- **WORK INSTRUCTIONS**:
Please repeat the data below exactly, with the pictures removed.

-- PROVIDED DATA follows --

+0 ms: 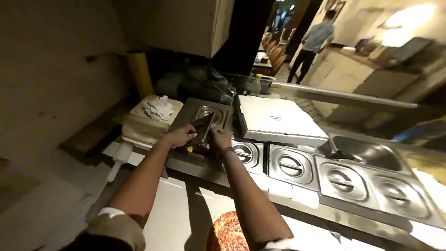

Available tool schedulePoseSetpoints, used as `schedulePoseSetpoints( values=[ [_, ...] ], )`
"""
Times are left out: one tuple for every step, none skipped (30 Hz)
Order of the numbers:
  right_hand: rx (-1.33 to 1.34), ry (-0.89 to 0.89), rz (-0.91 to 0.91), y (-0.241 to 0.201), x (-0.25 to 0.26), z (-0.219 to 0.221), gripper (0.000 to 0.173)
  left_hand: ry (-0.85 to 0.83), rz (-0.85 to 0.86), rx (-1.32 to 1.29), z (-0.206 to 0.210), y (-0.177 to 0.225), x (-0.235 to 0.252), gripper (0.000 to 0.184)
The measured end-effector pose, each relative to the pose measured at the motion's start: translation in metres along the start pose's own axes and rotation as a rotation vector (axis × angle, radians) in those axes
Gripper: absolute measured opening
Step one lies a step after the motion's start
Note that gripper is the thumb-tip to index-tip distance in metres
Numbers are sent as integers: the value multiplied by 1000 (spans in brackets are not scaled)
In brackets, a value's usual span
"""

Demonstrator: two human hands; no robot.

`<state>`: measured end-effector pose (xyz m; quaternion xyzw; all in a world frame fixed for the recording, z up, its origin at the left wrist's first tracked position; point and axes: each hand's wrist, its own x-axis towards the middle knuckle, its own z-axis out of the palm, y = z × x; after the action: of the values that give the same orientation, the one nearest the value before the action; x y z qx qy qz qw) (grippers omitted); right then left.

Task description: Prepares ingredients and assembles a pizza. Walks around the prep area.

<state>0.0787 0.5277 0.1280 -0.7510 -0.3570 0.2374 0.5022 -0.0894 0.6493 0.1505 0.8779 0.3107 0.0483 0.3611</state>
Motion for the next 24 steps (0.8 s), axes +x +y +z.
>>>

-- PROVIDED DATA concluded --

- **EXPECTED ANSWER**:
+0 ms: 

Available tool schedulePoseSetpoints, used as `schedulePoseSetpoints( values=[ [_, ...] ], )`
"""
Times are left out: one tuple for every step, none skipped (30 Hz)
Order of the numbers:
  right_hand: rx (-1.33 to 1.34), ry (-0.89 to 0.89), rz (-0.91 to 0.91), y (-0.241 to 0.201), x (-0.25 to 0.26), z (-0.219 to 0.221), gripper (0.000 to 0.173)
  left_hand: ry (-0.85 to 0.83), rz (-0.85 to 0.86), rx (-1.32 to 1.29), z (-0.206 to 0.210), y (-0.177 to 0.225), x (-0.235 to 0.252), gripper (0.000 to 0.184)
The measured end-effector pose, each relative to the pose measured at the motion's start: translation in metres along the start pose's own axes and rotation as a rotation vector (axis × angle, radians) in those axes
Gripper: absolute measured opening
Step one lies a step after the motion's start
Note that gripper is the thumb-tip to index-tip distance in metres
Numbers are sent as integers: the value multiplied by 1000 (spans in brackets are not scaled)
In brackets, a value's usual span
"""

Demonstrator: two human hands; no robot.

`<state>`: measured end-effector pose (xyz m; quaternion xyzw; all in a world frame fixed for the recording, z up, its origin at the left wrist's first tracked position; point and axes: each hand's wrist, its own x-axis towards the middle knuckle, its own z-axis out of the palm, y = z × x; after the action: of the values that give the same orientation, the one nearest the value before the action; x y z qx qy qz qw) (grippers omitted); right then left.

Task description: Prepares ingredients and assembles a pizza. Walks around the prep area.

<state>0.0787 0.5277 0.1280 -0.7510 -0.3570 0.2374 0.5022 -0.0894 0.6493 0.1505 0.8779 0.3107 0.0483 0.3611</state>
Motion for the next 24 steps (0.8 s), axes +x +y +z.
>>>

The response to this exercise is finished.